The common exposure to similar foods, habits, clothing, climate, etc.,
may explain the familial occurrence of many cancers. Just what the
influence of heredity is in these cancer families, it is impossible to say.
They are too frequent to be explained by environment or coincidence,
and show that a hereditary predisposition to cancer certainly does occur.
The cancer medium is there; if the germs of cancer are sown they will
develop. One of the most interesting pieces of research into the effect
of heredity on cancer is the work of Maud Slye, already well known.
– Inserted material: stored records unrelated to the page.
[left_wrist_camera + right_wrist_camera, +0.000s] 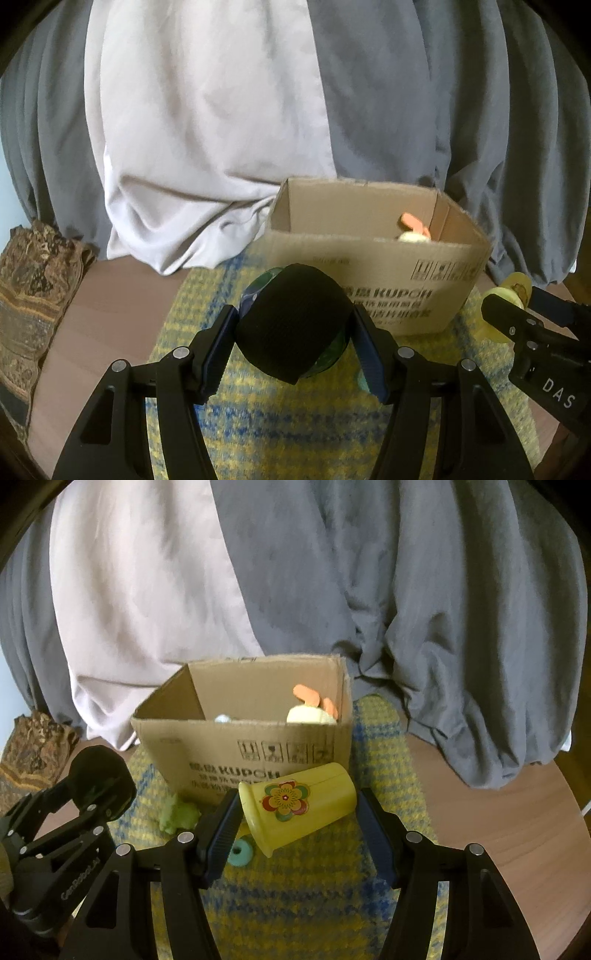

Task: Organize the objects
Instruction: 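Carry the black toy and yellow cup over the box and release both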

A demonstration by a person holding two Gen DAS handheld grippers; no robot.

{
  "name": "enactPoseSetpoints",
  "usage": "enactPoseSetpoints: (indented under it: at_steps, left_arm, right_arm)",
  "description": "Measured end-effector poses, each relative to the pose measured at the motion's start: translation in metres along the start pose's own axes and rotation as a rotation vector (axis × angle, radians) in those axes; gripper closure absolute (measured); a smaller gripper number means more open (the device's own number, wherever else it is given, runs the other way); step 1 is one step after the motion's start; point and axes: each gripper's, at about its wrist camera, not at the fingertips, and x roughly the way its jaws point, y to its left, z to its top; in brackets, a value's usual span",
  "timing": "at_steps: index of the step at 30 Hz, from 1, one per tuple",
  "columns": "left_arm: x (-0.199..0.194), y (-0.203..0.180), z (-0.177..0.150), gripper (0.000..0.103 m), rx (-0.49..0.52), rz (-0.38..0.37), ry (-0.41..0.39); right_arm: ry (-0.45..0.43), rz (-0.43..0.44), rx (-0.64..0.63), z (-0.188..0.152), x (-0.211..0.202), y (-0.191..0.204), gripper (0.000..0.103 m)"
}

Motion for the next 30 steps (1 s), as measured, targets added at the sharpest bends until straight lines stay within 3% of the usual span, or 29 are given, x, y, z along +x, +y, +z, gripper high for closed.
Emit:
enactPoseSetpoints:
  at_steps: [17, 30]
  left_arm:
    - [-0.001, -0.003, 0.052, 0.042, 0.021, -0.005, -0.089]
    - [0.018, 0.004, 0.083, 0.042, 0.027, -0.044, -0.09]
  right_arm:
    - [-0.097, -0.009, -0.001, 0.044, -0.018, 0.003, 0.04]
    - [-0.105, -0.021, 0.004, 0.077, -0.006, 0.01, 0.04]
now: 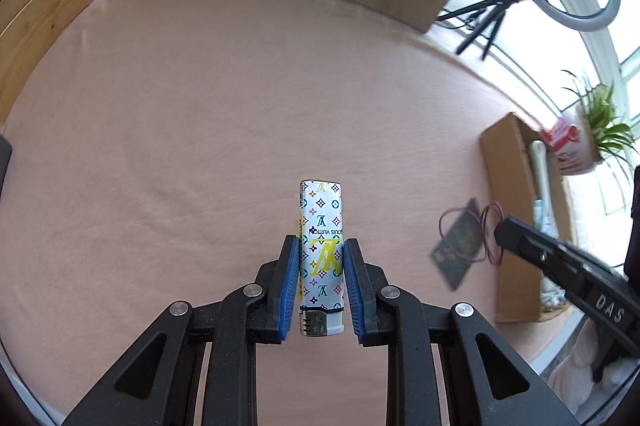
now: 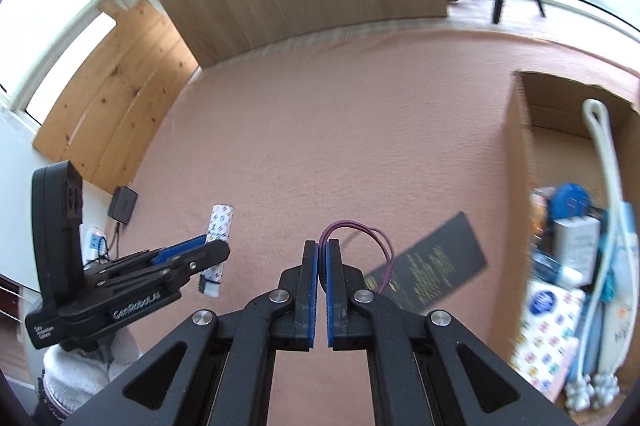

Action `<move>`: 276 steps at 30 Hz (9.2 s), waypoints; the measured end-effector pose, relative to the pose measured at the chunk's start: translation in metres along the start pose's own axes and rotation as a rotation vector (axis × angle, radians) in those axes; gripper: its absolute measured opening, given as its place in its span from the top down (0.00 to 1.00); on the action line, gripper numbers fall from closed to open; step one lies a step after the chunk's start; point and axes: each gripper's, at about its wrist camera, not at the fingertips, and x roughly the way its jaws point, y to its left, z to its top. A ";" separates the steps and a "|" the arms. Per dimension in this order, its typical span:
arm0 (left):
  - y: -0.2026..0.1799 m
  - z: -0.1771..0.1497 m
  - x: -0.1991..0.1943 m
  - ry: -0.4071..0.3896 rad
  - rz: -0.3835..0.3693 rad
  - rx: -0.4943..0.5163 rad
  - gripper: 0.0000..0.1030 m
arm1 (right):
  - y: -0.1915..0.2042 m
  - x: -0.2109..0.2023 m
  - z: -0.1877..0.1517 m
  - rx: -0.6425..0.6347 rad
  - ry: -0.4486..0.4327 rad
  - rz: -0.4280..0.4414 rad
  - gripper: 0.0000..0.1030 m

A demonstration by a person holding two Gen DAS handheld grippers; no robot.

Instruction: Organize objects

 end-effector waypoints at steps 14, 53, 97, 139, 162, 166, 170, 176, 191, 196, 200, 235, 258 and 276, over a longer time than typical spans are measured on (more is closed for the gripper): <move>-0.126 0.014 -0.021 -0.027 -0.129 0.202 0.77 | -0.076 -0.102 -0.025 0.147 -0.171 -0.069 0.97; -0.272 0.003 0.020 0.000 -0.147 0.473 0.43 | -0.142 -0.138 -0.058 0.254 -0.218 -0.186 0.58; -0.172 -0.010 0.094 0.228 -0.003 0.753 0.32 | -0.128 -0.149 -0.115 0.408 -0.218 -0.308 0.50; -0.185 0.010 0.041 0.098 -0.058 0.573 0.48 | -0.143 -0.158 -0.132 0.496 -0.216 -0.306 0.50; -0.285 0.036 0.076 0.084 -0.104 0.596 0.40 | -0.157 -0.166 -0.137 0.496 -0.206 -0.318 0.50; -0.282 0.035 0.072 0.070 -0.099 0.583 0.34 | -0.156 -0.166 -0.134 0.490 -0.206 -0.317 0.50; -0.272 0.037 0.065 0.059 -0.088 0.575 0.34 | -0.151 -0.163 -0.129 0.469 -0.205 -0.313 0.50; -0.240 0.040 0.046 0.039 -0.068 0.538 0.34 | -0.136 -0.155 -0.117 0.430 -0.206 -0.304 0.50; -0.122 0.021 -0.025 -0.047 0.032 0.391 0.33 | -0.055 -0.110 -0.074 0.217 -0.179 -0.233 0.50; -0.091 0.008 -0.049 -0.089 0.071 0.337 0.27 | -0.027 -0.092 -0.063 0.173 -0.181 -0.206 0.50; -0.067 -0.005 -0.065 -0.123 0.106 0.291 0.24 | -0.003 -0.079 -0.056 0.116 -0.176 -0.193 0.50; 0.010 -0.026 -0.079 -0.094 0.179 0.188 0.22 | 0.063 -0.030 -0.050 0.002 -0.120 -0.241 0.50; 0.009 -0.021 -0.075 -0.096 0.190 0.189 0.22 | 0.057 -0.024 -0.047 0.008 -0.110 -0.259 0.50; 0.011 -0.020 -0.073 -0.092 0.186 0.189 0.21 | 0.055 -0.021 -0.046 0.015 -0.098 -0.261 0.50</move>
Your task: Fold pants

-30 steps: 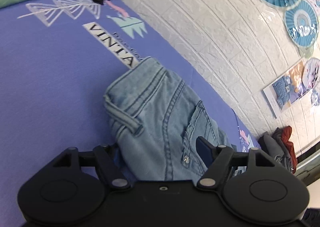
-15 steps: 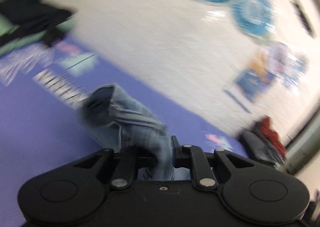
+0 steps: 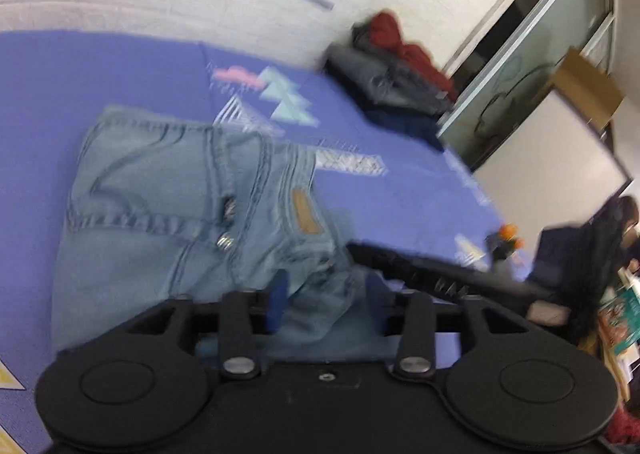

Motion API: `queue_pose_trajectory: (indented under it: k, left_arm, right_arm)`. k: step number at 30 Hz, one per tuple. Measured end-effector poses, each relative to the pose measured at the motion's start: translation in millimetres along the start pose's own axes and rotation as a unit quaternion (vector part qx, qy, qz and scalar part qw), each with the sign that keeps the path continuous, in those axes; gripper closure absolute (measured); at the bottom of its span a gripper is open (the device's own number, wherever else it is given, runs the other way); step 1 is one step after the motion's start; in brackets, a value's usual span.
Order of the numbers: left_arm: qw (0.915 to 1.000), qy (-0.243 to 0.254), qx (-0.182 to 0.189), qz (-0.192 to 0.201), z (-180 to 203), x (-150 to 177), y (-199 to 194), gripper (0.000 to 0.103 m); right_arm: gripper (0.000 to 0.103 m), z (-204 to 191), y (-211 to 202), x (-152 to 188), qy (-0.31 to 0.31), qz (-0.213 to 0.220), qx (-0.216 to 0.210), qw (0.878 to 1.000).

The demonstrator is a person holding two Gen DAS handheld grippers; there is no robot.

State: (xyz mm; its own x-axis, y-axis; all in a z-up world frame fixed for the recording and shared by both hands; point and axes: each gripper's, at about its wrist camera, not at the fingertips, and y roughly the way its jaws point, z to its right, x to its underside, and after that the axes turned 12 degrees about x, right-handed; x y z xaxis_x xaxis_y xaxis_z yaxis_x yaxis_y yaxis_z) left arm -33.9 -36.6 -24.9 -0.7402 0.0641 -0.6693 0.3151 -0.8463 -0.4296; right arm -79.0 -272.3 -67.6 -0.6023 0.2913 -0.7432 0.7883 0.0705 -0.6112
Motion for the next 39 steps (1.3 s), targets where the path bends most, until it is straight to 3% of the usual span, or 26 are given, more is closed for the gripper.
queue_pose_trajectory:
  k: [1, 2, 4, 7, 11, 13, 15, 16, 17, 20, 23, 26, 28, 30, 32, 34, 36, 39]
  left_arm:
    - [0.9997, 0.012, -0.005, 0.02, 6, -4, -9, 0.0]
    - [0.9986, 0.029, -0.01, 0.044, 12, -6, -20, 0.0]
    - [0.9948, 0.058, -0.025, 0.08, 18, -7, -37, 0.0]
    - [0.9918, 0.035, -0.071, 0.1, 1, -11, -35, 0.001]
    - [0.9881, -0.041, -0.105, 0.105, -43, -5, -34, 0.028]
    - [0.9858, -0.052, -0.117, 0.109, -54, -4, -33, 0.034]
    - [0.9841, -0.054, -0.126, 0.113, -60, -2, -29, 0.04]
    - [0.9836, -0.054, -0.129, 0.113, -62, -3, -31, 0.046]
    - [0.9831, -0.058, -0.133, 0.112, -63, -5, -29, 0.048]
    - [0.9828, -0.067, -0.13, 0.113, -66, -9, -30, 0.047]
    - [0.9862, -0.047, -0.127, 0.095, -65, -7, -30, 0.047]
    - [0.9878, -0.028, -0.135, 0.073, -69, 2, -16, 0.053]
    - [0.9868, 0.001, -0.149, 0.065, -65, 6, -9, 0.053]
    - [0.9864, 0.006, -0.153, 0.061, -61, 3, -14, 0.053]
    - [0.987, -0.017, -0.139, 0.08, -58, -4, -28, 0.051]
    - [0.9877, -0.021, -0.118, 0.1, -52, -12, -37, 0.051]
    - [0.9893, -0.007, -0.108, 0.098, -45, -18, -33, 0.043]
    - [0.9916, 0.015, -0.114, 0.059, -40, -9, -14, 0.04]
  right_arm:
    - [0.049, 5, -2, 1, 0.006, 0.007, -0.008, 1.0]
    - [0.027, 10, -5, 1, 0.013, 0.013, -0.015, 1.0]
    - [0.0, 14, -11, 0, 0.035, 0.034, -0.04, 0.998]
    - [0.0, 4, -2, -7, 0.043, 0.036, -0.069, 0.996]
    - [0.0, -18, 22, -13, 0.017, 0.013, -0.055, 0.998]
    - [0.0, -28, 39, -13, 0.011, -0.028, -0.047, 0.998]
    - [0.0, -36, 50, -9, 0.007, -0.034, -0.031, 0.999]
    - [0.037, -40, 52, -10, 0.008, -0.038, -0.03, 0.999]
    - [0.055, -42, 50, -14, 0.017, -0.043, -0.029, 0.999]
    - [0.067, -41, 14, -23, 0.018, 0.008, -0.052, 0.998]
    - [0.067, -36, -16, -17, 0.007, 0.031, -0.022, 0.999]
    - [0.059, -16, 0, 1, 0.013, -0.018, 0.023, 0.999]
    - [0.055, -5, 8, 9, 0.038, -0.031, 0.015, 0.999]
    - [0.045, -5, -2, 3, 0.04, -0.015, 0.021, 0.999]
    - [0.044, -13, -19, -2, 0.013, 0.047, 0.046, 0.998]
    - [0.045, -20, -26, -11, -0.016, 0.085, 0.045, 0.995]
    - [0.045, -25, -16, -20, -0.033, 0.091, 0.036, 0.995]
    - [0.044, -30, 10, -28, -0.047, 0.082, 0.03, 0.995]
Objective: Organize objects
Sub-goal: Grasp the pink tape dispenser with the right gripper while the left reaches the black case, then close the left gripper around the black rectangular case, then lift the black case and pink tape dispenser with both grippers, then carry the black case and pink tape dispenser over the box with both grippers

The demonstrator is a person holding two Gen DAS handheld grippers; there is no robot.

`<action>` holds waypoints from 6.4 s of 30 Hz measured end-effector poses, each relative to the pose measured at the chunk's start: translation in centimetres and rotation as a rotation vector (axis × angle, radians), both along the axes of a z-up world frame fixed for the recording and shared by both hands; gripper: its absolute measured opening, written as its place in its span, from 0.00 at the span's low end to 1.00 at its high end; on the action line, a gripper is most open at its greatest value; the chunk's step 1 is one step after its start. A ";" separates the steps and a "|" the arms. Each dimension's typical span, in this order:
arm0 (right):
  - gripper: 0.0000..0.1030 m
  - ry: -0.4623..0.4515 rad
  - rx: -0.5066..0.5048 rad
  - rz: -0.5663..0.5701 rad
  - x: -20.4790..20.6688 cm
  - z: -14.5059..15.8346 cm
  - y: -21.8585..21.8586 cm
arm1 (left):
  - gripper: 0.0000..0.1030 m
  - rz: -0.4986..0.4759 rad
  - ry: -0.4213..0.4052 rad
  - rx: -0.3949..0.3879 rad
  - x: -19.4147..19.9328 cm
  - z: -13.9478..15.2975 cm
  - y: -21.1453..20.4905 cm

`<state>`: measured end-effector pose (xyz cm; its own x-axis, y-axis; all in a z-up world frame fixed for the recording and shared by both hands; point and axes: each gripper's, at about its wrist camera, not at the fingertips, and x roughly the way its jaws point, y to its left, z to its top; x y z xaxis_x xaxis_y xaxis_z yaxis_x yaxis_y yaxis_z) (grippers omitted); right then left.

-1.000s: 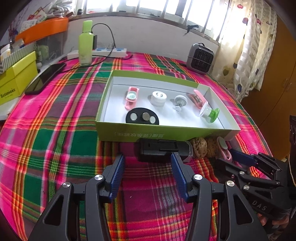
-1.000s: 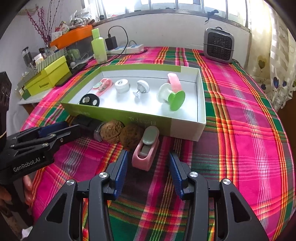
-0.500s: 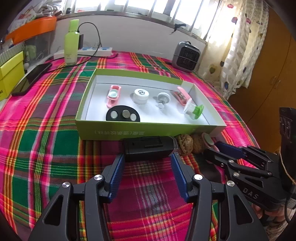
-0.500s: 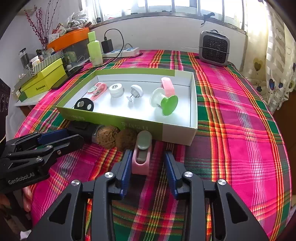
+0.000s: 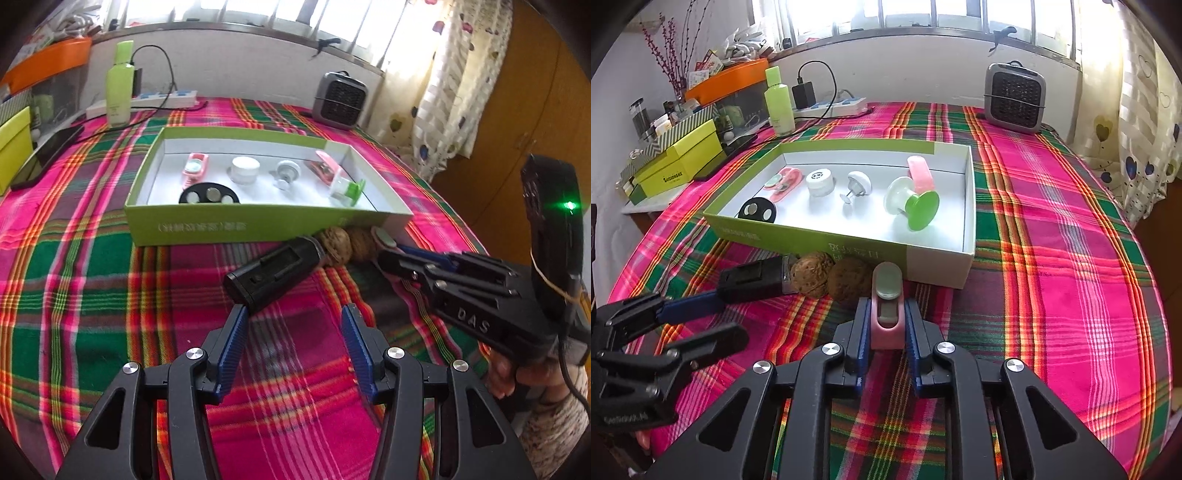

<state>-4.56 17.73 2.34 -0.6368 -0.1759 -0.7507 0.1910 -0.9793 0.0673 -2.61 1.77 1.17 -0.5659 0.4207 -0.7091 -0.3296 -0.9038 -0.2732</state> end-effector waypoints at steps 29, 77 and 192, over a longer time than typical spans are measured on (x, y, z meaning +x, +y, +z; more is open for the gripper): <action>0.18 -0.036 -0.013 -0.007 0.6 -0.5 1.6 | 0.49 -0.098 0.028 -0.129 -4.4 0.3 0.8; 0.26 -0.031 0.063 0.009 -0.7 -0.6 0.8 | 0.25 -0.050 0.032 -0.237 -3.6 0.1 3.0; 0.18 0.053 -0.048 0.079 -4.4 4.1 -1.3 | 0.24 0.099 0.041 -0.113 -6.7 4.0 0.8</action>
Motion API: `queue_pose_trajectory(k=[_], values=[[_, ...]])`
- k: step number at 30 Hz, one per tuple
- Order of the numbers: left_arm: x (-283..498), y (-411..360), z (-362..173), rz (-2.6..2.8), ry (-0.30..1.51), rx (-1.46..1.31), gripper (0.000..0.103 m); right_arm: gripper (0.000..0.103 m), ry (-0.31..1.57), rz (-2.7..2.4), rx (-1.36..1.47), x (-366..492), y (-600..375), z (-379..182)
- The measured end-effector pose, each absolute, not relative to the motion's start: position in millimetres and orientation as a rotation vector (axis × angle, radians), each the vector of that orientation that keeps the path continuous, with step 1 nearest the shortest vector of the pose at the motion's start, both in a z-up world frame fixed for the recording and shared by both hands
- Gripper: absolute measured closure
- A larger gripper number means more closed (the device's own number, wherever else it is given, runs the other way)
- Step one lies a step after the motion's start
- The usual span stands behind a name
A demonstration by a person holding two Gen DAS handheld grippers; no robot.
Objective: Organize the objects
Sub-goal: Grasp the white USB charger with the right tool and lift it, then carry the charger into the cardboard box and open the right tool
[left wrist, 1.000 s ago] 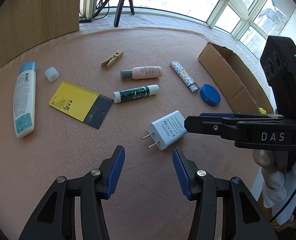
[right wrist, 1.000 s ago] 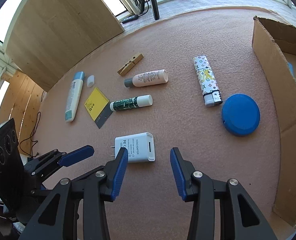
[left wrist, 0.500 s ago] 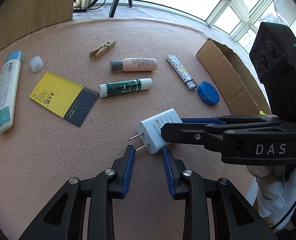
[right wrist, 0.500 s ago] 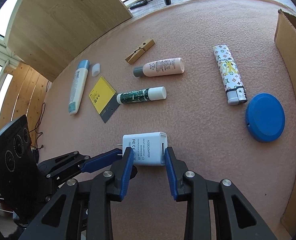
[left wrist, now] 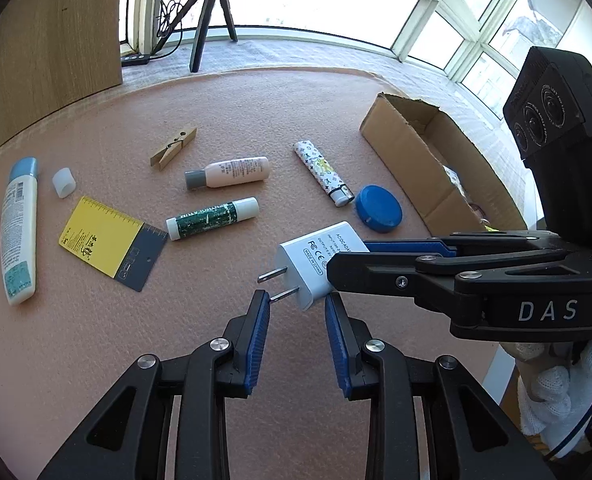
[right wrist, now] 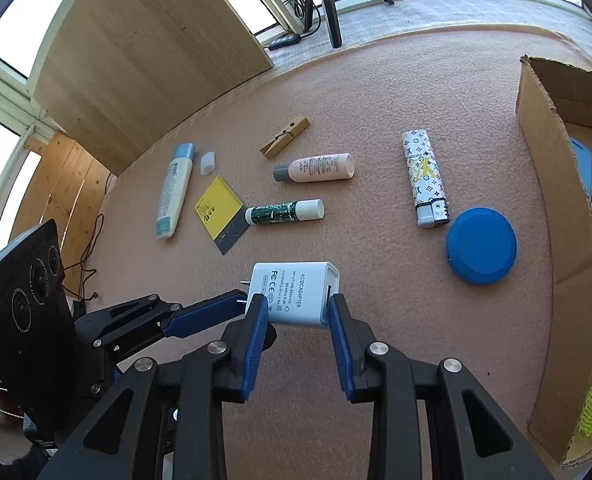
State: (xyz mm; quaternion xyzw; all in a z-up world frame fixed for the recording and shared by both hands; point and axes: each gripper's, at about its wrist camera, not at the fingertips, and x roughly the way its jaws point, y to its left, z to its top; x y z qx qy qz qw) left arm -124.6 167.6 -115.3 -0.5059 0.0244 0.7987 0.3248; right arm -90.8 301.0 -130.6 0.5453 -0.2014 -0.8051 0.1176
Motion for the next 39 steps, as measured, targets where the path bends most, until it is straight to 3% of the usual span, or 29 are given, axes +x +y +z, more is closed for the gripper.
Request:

Very briefly; she was able by cross breeding to produce a race of mice
100% of which would develop cancer, and by counter-breeding to develop a race of mice 100% of which would not develop cancer. She,
however, is extremely careful to point out that, even in the hereditary
families, only those subjected to chronic tissue irritation developed
cancer. In other words, the suitable soil was the hereditary feature, not
the cancer; and proper breeding can eliminate from the soil something
essential to the development of cancer. Maud Slye has proved the
influence of heredity in cancer. The great reluctance of the world to
accept- her work in toto is undoubtedly because if we accept cancer
per se as hereditary, then the position becomes at once a hopeless and
irremediable one, and the burden of cancer is already great enough without adding a further hopelessness to it. Furthermore, it is well to remember that her valuable work is undoubtedly true for mice—but men are
not mice.
In considering the special causes of cancer it would seem that a
combination of known causative factors, rather than any specific feature is essential to the development of most malignant growths. We
know that amongst the cancers we meet are many which may be definitely listed as occupational cancers. To be brief: such tumours as
scrotal cancers in "mule spinners," X-ray cancers, the lung cancers of
metal workers, have a definitely known aetiology. So also with the
causes of the many so called "habit cancers." The old clay pipe cancer,
the skin cancers of arsenical workers, Kangri cancers of the Kashmir
district of India; have a definitely known aetiology. So too, the tongue
and cheek cancers of irritation by jagged teeth are well known. I have
seen two cases of carcinoma of the mouth develop at the site where a
wad of Copenhagen snuff had been carried for years by habitual users.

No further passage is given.